_WORK INSTRUCTIONS_. Everything from the line that has "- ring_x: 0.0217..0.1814" to the last line of the listing must be repeated exactly, and nothing more; omit the pictures.

_PROVIDED DATA_.
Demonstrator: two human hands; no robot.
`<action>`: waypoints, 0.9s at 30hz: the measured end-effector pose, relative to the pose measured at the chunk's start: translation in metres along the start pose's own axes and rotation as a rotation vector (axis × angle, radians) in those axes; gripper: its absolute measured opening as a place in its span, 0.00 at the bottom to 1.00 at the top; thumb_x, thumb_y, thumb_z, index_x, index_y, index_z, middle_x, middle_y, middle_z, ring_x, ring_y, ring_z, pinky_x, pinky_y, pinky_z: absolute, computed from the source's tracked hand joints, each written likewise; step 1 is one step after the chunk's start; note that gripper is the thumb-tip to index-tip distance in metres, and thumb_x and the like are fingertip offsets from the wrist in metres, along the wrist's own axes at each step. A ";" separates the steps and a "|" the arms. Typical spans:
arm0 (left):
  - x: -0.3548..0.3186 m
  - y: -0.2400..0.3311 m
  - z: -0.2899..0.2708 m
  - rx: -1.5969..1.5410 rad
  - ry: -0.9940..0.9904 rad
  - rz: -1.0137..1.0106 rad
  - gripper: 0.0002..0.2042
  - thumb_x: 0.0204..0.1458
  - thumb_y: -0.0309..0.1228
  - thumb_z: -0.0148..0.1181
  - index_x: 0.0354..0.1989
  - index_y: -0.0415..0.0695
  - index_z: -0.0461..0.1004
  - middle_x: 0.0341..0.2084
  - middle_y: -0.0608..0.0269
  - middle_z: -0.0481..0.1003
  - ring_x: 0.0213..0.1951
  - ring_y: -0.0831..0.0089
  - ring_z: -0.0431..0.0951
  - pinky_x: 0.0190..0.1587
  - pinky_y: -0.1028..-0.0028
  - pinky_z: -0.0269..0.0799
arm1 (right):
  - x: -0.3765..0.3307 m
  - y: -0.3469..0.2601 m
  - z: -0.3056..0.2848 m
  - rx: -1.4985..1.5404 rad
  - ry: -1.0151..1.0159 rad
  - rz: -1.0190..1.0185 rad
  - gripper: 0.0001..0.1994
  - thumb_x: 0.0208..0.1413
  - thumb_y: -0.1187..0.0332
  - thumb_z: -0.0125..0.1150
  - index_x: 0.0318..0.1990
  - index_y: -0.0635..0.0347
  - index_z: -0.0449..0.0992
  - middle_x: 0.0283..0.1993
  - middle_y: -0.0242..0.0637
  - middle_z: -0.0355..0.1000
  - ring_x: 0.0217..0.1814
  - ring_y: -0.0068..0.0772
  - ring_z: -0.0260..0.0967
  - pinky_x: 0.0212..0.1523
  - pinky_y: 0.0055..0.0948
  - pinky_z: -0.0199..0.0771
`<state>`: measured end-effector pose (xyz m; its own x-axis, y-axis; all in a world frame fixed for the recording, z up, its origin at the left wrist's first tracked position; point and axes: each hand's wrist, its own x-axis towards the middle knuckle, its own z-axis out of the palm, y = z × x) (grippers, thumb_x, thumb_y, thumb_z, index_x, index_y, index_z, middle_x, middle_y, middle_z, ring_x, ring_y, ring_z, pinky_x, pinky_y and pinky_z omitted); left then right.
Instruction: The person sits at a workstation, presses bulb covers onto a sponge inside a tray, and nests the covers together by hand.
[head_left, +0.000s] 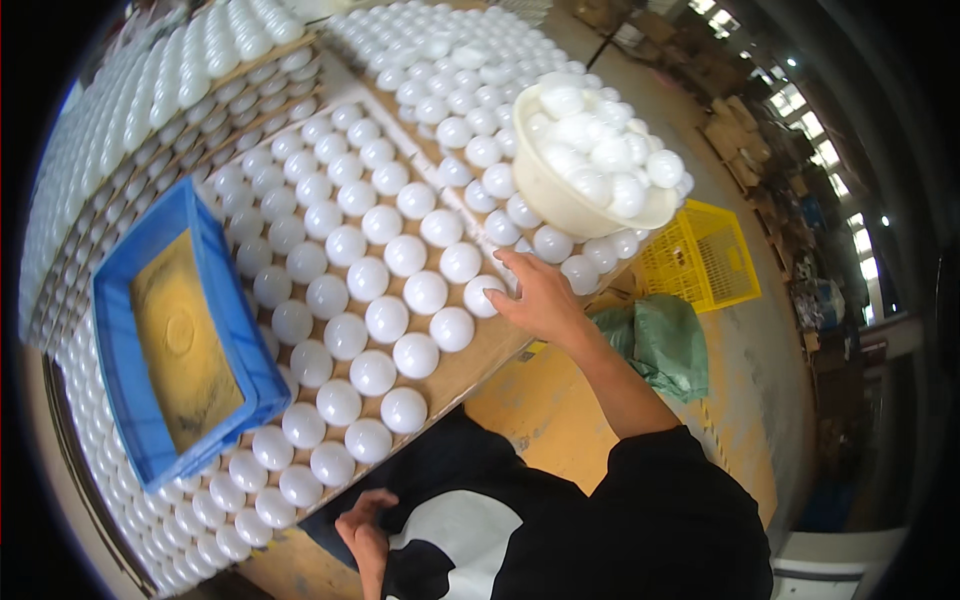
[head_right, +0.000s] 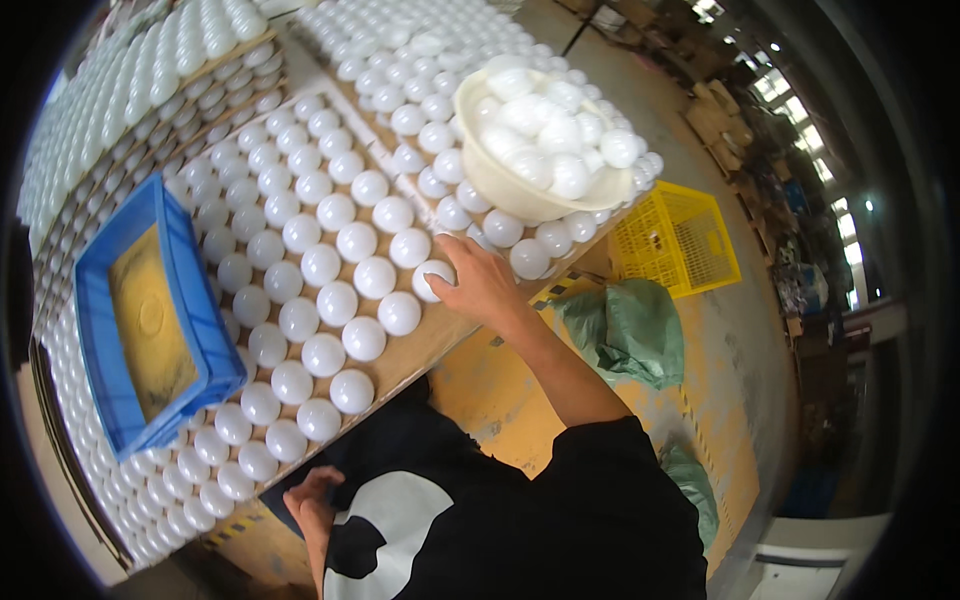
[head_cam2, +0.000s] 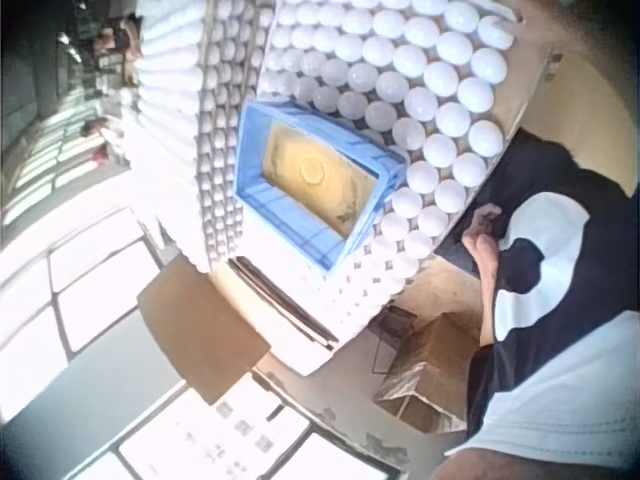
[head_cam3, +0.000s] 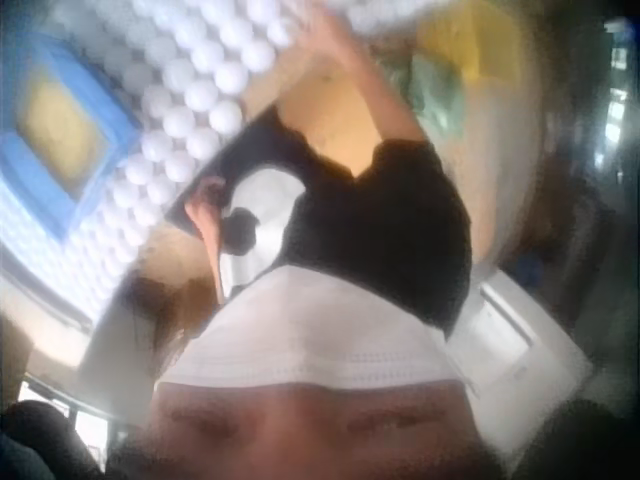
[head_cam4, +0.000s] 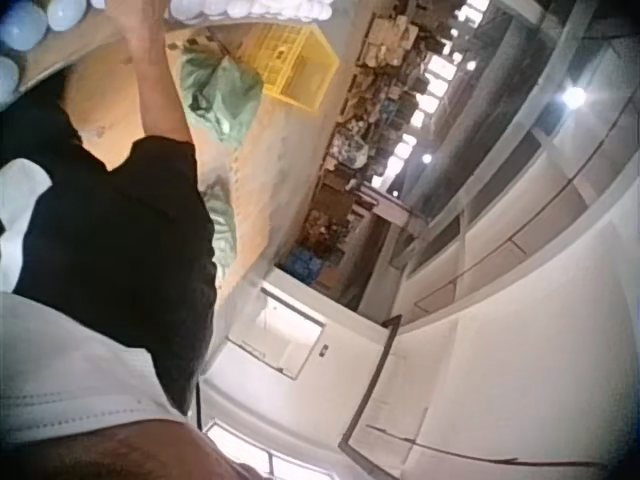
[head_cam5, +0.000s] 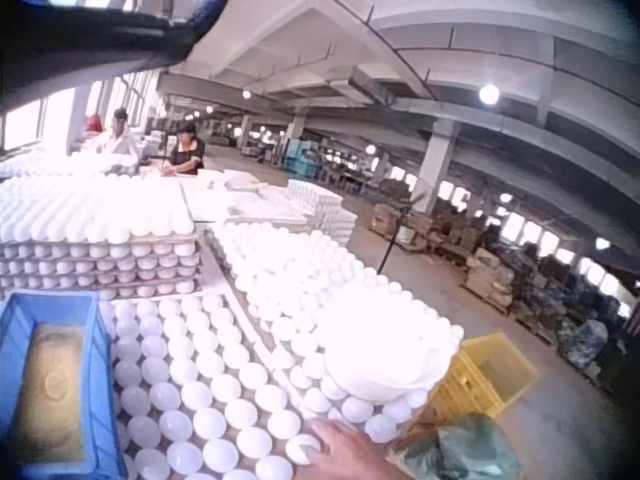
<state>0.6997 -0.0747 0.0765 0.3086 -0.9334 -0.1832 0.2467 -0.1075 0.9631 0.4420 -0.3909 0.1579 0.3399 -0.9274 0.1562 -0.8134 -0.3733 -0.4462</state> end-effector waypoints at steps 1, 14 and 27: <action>-0.002 -0.005 -0.001 -0.034 0.053 -0.026 0.23 0.43 0.36 0.45 0.32 0.22 0.74 0.30 0.49 0.77 0.36 0.65 0.77 0.46 0.71 0.72 | 0.002 -0.008 -0.016 0.153 0.021 0.003 0.23 0.50 0.63 0.66 0.53 0.61 0.73 0.46 0.50 0.74 0.39 0.49 0.74 0.43 0.41 0.75; 0.015 0.000 0.009 0.025 -0.052 -0.031 0.20 0.38 0.30 0.42 0.28 0.21 0.73 0.29 0.45 0.77 0.34 0.63 0.77 0.44 0.69 0.74 | 0.089 0.158 -0.202 -0.457 0.279 0.205 0.38 0.39 0.66 0.68 0.64 0.55 0.65 0.62 0.53 0.64 0.64 0.51 0.62 0.65 0.39 0.61; 0.001 0.003 0.000 0.066 -0.025 -0.066 0.22 0.45 0.36 0.43 0.32 0.26 0.76 0.31 0.52 0.78 0.37 0.66 0.78 0.46 0.71 0.72 | 0.053 0.079 -0.213 0.415 0.373 -0.046 0.30 0.44 0.72 0.70 0.58 0.62 0.68 0.52 0.38 0.72 0.53 0.30 0.71 0.55 0.32 0.72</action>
<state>0.7009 -0.0758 0.0794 0.2703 -0.9317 -0.2428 0.2044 -0.1909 0.9601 0.2950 -0.4744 0.3184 0.1192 -0.8843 0.4514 -0.5219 -0.4426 -0.7292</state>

_EXPECTED ANSWER_.
  - ring_x: 0.0217..0.1814
  - ring_y: -0.0068..0.0772
  - ring_z: -0.0260..0.0967
  - pinky_x: 0.0212..0.1523
  - pinky_y: 0.0055..0.0948
  - pinky_z: -0.0199..0.0771
`<state>`: measured end-effector pose (xyz m; its own x-axis, y-axis; all in a world frame fixed for the recording, z up, its origin at the left wrist's first tracked position; point and axes: each hand's wrist, its own x-axis towards the middle knuckle, its own z-axis out of the palm, y = z × x) (grippers, thumb_x, thumb_y, thumb_z, index_x, index_y, index_z, middle_x, middle_y, middle_z, ring_x, ring_y, ring_z, pinky_x, pinky_y and pinky_z omitted); left then right.
Instruction: The person sits at a workstation, presses bulb covers onto a sponge inside a tray, and nests the covers together by hand.
[head_left, +0.000s] 
[head_right, +0.000s] 
[head_cam2, +0.000s] 
[head_cam3, +0.000s] 
[head_cam4, +0.000s] 
[head_cam5, +0.000s] 
<state>0.6997 -0.0747 0.0765 0.3086 -0.9334 -0.1832 0.2467 -0.1075 0.9631 0.4420 -0.3909 0.1579 0.3399 -0.9274 0.1562 -0.8134 -0.3733 -0.4462</state> end-effector waypoints at steps 1, 14 and 27: <action>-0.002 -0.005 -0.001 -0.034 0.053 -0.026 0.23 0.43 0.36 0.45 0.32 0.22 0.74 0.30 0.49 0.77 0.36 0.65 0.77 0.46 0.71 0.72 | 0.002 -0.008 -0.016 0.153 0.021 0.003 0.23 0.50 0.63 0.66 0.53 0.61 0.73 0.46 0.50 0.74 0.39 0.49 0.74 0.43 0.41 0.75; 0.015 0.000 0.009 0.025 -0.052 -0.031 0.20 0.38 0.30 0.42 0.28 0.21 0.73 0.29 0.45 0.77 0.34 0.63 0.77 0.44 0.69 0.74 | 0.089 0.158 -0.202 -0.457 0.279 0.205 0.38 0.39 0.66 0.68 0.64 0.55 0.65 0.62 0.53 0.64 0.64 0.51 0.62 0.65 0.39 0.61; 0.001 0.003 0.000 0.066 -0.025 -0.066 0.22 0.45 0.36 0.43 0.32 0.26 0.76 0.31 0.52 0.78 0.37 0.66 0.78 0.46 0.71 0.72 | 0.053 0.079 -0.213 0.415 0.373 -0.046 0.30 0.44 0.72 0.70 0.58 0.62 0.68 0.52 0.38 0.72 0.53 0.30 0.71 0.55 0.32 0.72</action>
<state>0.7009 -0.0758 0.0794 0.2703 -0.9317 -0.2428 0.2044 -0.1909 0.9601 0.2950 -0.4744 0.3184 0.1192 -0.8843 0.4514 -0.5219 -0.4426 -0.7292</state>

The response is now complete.